*Problem*
If a line in the entries below contains "things", copy it.

*Records supplied*
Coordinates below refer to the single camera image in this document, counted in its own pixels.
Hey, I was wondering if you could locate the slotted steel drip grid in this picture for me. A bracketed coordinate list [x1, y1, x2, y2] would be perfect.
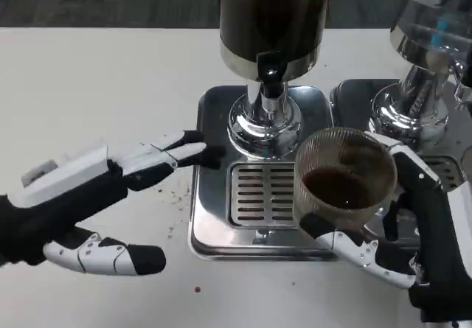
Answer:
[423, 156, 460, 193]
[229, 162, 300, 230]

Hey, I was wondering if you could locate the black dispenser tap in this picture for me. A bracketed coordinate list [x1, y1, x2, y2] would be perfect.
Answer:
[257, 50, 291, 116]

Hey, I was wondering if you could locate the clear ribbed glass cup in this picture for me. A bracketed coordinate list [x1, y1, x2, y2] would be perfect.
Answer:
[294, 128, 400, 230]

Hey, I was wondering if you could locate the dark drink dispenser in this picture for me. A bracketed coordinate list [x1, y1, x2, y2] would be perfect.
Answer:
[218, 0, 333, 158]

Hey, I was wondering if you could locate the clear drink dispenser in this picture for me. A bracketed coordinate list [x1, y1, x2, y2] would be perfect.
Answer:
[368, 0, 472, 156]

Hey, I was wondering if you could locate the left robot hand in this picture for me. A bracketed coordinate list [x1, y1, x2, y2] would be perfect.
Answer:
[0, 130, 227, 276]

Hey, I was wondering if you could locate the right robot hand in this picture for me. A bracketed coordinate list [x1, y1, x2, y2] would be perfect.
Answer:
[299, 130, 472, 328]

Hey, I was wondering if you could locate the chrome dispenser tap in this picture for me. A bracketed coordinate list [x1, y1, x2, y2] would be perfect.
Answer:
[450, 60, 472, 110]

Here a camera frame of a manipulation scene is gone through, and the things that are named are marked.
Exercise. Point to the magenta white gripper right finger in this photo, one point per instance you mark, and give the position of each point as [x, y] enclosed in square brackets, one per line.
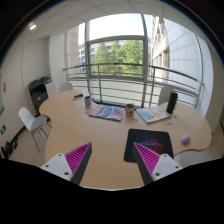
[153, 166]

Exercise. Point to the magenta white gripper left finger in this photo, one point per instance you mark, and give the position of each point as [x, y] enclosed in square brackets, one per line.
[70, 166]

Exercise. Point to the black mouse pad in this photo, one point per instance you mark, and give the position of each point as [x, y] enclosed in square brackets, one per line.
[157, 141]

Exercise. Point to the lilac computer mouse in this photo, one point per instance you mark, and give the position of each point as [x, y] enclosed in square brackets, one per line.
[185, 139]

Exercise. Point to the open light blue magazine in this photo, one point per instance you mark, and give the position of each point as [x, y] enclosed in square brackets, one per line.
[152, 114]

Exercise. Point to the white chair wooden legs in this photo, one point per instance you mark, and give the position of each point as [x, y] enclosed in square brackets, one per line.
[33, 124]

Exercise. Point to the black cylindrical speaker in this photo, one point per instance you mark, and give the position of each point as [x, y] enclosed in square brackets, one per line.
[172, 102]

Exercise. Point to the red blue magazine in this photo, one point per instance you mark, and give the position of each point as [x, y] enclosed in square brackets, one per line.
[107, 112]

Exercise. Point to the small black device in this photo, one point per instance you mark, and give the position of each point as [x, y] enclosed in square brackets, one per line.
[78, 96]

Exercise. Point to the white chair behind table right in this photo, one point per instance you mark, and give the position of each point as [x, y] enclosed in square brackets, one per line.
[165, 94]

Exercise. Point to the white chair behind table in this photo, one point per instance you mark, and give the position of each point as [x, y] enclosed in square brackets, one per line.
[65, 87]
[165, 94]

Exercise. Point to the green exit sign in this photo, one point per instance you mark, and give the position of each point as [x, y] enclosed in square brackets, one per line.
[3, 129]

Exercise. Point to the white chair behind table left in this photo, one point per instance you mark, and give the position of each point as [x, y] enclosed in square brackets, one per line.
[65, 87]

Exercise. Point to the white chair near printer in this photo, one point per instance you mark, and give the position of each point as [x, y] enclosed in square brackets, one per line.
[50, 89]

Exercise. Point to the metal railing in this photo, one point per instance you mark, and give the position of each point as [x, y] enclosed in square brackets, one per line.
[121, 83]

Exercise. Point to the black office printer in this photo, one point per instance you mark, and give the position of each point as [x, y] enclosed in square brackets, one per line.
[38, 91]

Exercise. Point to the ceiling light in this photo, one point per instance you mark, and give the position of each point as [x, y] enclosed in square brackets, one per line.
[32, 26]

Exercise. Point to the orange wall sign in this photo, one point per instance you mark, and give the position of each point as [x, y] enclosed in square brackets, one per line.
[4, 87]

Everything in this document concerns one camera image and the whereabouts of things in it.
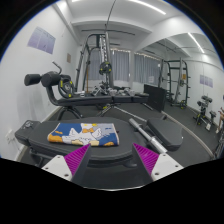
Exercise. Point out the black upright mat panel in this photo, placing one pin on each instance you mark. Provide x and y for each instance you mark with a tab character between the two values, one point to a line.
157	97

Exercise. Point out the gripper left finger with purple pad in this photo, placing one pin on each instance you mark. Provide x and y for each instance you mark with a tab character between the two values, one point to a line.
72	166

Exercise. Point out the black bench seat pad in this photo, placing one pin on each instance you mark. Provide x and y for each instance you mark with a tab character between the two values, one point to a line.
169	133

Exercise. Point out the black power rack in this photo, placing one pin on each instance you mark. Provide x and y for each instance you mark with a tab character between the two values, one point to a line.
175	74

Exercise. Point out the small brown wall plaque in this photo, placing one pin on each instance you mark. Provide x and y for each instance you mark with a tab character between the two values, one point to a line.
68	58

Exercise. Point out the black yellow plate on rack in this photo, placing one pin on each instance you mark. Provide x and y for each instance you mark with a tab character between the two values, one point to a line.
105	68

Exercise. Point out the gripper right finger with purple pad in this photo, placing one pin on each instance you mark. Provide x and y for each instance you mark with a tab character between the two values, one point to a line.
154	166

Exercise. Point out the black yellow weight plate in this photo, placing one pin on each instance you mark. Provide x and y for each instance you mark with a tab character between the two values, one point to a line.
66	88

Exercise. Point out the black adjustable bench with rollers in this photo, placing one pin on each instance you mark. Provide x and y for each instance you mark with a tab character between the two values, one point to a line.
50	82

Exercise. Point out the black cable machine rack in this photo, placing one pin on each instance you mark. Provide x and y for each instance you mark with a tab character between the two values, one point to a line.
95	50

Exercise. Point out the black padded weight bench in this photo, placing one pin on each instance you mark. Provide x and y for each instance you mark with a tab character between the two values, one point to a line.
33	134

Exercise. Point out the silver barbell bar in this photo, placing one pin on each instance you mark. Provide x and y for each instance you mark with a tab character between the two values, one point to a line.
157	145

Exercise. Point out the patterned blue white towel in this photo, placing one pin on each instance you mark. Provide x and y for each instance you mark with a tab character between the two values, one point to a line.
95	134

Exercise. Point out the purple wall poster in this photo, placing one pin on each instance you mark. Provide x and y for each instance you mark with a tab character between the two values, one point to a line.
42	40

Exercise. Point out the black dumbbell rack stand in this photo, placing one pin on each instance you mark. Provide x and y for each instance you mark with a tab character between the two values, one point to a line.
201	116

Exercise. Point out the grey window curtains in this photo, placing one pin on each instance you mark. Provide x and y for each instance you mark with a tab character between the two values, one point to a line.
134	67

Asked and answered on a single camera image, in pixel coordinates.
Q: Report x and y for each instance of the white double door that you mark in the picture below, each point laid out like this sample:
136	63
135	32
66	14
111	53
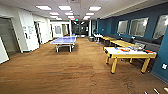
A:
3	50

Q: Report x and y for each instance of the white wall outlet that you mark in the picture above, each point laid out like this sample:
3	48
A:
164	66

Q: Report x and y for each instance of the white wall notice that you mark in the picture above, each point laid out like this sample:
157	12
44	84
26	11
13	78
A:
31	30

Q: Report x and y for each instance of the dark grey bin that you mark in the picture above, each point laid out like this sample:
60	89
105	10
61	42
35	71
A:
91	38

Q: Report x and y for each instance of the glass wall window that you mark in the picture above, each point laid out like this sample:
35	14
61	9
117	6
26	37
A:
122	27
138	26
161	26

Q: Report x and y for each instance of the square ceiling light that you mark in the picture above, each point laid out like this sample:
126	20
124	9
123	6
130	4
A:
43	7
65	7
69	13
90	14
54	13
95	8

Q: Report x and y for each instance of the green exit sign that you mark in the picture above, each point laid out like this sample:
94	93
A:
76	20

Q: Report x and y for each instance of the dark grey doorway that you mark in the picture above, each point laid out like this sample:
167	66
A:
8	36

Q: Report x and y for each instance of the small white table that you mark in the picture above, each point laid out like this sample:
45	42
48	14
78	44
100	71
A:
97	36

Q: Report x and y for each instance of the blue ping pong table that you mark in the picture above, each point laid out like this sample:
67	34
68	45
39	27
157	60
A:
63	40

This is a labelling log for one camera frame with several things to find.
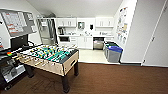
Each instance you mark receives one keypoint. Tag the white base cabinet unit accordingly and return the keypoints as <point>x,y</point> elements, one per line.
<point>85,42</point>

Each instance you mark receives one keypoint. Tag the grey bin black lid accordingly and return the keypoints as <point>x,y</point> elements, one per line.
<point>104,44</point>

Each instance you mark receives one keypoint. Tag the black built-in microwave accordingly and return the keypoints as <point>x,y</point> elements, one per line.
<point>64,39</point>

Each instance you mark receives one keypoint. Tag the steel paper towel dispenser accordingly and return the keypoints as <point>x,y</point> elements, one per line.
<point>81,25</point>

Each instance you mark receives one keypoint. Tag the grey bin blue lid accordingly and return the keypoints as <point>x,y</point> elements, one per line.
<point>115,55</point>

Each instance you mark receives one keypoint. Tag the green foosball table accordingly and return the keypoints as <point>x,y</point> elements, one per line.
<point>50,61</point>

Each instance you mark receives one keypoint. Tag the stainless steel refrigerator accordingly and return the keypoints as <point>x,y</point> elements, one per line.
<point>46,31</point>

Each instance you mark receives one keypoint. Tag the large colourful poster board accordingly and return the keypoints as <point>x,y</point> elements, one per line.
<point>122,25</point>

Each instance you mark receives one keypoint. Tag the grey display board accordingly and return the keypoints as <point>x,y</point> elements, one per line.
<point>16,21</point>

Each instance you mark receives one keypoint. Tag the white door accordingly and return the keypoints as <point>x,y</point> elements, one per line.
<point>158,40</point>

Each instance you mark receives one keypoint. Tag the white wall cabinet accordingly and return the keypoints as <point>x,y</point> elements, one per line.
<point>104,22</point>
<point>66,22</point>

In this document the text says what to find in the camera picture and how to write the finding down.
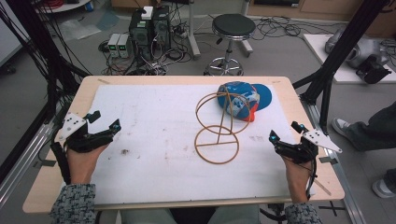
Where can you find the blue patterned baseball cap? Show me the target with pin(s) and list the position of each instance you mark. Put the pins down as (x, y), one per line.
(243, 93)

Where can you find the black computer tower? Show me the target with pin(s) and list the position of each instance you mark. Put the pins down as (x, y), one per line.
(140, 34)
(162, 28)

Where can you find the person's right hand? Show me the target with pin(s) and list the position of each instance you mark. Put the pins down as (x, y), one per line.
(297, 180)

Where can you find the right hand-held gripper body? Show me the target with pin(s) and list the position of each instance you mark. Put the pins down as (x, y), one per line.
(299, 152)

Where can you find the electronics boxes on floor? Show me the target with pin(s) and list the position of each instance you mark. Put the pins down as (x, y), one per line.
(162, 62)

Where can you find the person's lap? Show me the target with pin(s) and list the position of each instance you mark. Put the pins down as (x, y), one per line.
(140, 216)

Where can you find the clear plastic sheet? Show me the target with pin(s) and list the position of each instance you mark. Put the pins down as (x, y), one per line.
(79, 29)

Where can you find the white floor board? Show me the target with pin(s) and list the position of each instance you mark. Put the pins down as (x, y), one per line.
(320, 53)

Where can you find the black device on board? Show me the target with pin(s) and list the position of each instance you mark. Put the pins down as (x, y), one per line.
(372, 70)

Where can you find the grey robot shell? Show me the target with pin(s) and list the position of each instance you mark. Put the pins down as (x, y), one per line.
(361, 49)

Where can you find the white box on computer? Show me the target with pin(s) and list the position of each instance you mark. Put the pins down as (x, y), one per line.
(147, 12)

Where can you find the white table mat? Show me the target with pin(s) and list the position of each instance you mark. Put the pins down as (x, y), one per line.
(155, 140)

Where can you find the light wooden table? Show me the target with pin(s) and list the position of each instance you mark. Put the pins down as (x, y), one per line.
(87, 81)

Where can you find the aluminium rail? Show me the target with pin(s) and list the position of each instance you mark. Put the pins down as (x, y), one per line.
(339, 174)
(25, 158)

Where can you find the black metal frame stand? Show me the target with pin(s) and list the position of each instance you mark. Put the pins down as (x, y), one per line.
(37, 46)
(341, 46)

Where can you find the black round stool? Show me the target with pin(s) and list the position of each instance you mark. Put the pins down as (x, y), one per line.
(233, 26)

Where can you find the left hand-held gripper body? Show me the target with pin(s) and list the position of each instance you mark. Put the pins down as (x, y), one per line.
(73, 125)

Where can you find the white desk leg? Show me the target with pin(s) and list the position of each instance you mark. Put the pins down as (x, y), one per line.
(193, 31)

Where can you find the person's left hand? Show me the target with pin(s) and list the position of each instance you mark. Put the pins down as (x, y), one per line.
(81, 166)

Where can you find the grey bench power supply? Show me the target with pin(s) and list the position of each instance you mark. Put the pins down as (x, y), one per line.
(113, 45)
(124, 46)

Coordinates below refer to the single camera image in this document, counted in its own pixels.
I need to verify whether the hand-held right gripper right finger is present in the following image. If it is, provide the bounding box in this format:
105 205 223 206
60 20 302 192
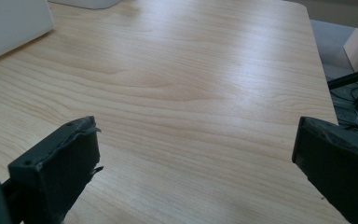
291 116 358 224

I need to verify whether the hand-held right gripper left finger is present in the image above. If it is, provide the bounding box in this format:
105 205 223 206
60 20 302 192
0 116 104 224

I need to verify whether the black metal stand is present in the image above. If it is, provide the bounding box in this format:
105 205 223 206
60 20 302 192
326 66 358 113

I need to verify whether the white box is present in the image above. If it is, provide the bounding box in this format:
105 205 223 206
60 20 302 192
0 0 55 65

*Result of this exercise*
Here a camera frame of a manipulation scene is gone through, and the things that are named are marked.
Everything in this document concerns one camera image and the whereabouts of things in it.
This is a labelling log for one camera frame with several things to find.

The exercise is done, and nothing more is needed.